Semana de Cultura Promove Transformação no Sistema Prisional
Entre os dias 7 e 10 de abril, o Rio de Janeiro se tornará o palco da primeira Semana de Cultura do Sistema Prisional, com uma rica programação que envolverá atividades de literatura, música, cinema, teatro e artes visuais, tanto dentro das unidades prisionais quanto em locais externos. O evento se encerrará no dia 10 com o lançamento da estratégia nacional que visa impulsionar a cultura no sistema prisional, denominada Horizontes Culturais. A cerimônia principal ocorrerá no Theatro Municipal e contará com a presença do presidente do Conselho Nacional de Justiça (CNJ), ministro Edson Fachin.
Um levantamento inédito realizado pelo CNJ revelou que, atualmente, 45% das 1.200 unidades prisionais do Brasil não oferecem atividades culturais. Os detalhes dessa pesquisa serão discutidos durante a Semana de Cultura, juntamente com os resultados do Mapeamento Nacional de Iniciativas Culturais, que coletou mais de 1.200 respostas. “O Horizontes Culturais, parte do plano Pena Justa, reafirma o acesso à cultura como uma dimensão fundamental das políticas públicas voltadas ao desenvolvimento humano e à formação de novas trajetórias no ambiente prisional”, ressaltou Clara Mota, secretária-geral do CNJ.
Programação Abrangente e Inclusiva
A Semana de Cultura contará com atividades distribuídas em sete unidades prisionais em quatro municípios do Estado e incluirá iniciativas voltadas também para pessoas egressas e seus familiares. Dentro da programação, haverá espaço para valorização de atividades culturais já existentes, como o concurso de música Voz da Liberdade, que vem sendo realizado desde 2024 no Presídio Djanira Dolores de Oliveira.
Além das atividades já em curso, a programação trará ações especialmente elaboradas para o evento, com a participação de artistas, coletivos e instituições culturais. Um exemplo disso são as visitas guiadas ao Museu de Arte Contemporânea em Niterói e ao Museu de Arte do Rio, que têm como objetivo mobilizar indivíduos que já retornaram ao convívio social.
Doações e Exposições Culturais
No dia 10 de abril, as atividades começarão com a formalização da doação de 100 mil livros pela Fundação Biblioteca Nacional para o sistema prisional. A programação no Theatro Municipal seguirá com apresentações culturais e uma exposição de trabalhos produzidos durante a semana, além de outras peças de arte que tratam da temática penal, todas curadas por profissionais da área.

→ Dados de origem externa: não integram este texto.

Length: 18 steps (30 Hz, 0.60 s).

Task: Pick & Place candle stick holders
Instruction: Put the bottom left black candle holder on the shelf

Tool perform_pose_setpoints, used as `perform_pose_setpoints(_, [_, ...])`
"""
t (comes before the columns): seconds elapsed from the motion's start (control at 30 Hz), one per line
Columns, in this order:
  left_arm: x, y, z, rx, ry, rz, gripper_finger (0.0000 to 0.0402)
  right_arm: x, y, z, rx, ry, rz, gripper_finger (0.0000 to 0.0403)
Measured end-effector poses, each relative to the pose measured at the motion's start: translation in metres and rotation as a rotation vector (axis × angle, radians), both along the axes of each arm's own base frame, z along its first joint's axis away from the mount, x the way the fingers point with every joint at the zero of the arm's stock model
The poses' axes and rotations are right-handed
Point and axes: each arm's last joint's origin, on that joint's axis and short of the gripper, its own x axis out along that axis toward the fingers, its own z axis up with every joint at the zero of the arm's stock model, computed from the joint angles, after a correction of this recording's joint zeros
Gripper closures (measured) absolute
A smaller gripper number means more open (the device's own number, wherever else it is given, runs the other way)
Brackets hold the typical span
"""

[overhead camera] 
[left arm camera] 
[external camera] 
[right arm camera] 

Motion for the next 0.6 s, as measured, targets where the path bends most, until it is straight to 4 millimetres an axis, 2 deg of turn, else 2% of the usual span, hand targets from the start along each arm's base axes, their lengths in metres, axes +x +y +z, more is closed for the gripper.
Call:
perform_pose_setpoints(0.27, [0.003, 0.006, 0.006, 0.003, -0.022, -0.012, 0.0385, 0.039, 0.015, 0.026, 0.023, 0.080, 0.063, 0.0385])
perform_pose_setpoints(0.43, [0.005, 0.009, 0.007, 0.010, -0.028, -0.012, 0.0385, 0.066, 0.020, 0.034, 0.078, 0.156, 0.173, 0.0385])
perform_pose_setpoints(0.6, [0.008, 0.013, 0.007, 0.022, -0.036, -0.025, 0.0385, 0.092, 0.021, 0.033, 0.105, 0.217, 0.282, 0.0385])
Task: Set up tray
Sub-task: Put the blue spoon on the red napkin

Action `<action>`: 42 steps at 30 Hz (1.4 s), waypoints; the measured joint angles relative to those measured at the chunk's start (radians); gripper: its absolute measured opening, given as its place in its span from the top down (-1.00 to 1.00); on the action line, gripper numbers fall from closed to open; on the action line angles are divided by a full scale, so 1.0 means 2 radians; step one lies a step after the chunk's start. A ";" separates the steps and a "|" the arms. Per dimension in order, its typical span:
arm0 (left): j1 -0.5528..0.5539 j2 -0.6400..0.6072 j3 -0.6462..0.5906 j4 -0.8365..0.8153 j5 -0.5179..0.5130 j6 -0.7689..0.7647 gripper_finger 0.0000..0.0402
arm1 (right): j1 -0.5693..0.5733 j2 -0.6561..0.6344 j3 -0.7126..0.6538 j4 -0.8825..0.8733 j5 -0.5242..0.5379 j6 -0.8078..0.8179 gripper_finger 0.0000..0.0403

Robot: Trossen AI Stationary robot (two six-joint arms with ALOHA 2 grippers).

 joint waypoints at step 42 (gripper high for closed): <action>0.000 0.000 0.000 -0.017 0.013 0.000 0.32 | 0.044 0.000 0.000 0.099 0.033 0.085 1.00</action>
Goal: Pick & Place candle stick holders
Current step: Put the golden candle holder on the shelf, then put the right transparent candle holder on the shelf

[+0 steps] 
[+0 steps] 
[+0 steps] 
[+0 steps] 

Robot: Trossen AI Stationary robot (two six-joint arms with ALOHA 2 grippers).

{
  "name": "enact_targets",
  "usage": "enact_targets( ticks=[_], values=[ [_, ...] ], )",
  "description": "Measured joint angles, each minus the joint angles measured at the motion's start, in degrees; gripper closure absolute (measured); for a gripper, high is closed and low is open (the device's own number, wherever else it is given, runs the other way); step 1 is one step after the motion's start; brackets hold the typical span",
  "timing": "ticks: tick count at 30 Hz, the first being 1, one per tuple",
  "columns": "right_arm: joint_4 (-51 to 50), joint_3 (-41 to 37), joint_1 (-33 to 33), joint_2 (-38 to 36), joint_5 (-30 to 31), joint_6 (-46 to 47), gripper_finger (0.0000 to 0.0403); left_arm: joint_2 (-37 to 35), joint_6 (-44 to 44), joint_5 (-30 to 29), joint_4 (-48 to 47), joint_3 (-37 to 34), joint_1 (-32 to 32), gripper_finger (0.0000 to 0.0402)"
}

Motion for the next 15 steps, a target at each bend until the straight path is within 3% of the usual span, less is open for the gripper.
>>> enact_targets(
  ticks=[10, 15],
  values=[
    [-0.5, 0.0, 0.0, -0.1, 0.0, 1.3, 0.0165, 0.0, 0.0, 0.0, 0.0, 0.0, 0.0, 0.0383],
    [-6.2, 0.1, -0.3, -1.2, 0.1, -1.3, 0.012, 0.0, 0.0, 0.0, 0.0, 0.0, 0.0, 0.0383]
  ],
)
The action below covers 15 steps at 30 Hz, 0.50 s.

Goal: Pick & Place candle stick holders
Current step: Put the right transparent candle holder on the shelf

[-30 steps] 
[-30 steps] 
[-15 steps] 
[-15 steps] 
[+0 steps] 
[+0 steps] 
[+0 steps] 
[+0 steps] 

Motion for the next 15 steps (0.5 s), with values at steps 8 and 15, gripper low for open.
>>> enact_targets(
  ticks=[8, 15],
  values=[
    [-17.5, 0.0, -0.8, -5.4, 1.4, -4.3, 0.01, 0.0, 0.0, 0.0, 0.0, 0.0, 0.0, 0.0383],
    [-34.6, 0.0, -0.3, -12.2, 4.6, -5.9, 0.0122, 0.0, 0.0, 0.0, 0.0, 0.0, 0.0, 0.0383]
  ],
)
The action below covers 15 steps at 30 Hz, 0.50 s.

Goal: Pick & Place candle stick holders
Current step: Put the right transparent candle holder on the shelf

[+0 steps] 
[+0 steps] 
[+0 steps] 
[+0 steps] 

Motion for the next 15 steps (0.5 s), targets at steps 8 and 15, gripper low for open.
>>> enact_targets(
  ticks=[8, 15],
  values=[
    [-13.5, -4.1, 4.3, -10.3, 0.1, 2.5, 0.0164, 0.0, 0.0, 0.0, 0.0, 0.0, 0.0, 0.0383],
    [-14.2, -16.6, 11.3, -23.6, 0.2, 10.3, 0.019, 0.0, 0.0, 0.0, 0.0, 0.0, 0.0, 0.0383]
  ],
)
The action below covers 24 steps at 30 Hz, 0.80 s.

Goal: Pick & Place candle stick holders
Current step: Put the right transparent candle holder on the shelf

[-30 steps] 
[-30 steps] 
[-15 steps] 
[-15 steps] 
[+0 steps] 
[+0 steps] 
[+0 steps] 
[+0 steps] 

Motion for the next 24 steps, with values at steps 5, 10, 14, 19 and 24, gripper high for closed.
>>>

“As propostas culturais e artísticas desenvolvidas para este evento visam abordar as ideias curatoriais que serão exploradas ao longo do projeto, focando na subjetividade das pessoas privadas de liberdade e egressos do sistema prisional. A arte e a cultura têm um papel transformador na vida dessas pessoas, oferecendo novas perspectivas e oportunidades de construção de um futuro longe da criminalidade”, afirmou a curadora de arte Carollina Lauriano, que também contou com a colaboração da galerista Karla Osório na coordenação do conteúdo da exposição.
Horizontes Culturais: Uma Iniciativa Transformadora
O Horizontes Culturais é uma estratégia nacional voltada à cultura no sistema prisional, alinhada ao plano Pena Justa. Esta iniciativa é desenvolvida pelo Departamento de Monitoramento e Fiscalização do Sistema Carcerário e do Sistema de Execução de Medidas Socioeducativas (DMF) do CNJ, com o suporte da Secretaria Nacional de Políticas Penais do Ministério da Justiça e Segurança Pública, além de diversos parceiros e com a contribuição do programa Fazendo Justiça. O objetivo principal é fortalecer as práticas culturais já existentes nas unidades prisionais e ampliar o acesso à arte e à cultura.
A proposta envolve a criação de um plano nacional para o setor cultural dentro do sistema prisional, com ações nas áreas de audiovisual, música e comunicação. A programação desenvolvida no Rio de Janeiro servirá como um projeto piloto que pode guiar a expansão dessas atividades para outras regiões do Brasil.
De acordo com Luís Lanfredi, coordenador do DMF/CNJ, a iniciativa se integra ao plano Pena Justa, buscando alinhar o sistema prisional com as necessidades sociais. “As pessoas que passaram pelo cárcere retornam ao convívio em liberdade após cumprirem suas penas, e é benéfico para a sociedade que isso aconteça acompanhando novas perspectivas”, enfatizou. Por sua vez, a juíza auxiliar da presidência do CNJ, Solange Borba, destacou que o Horizontes Culturais “reforça o potencial criativo que muitas vezes se perde quando essas capacidades são ignoradas”.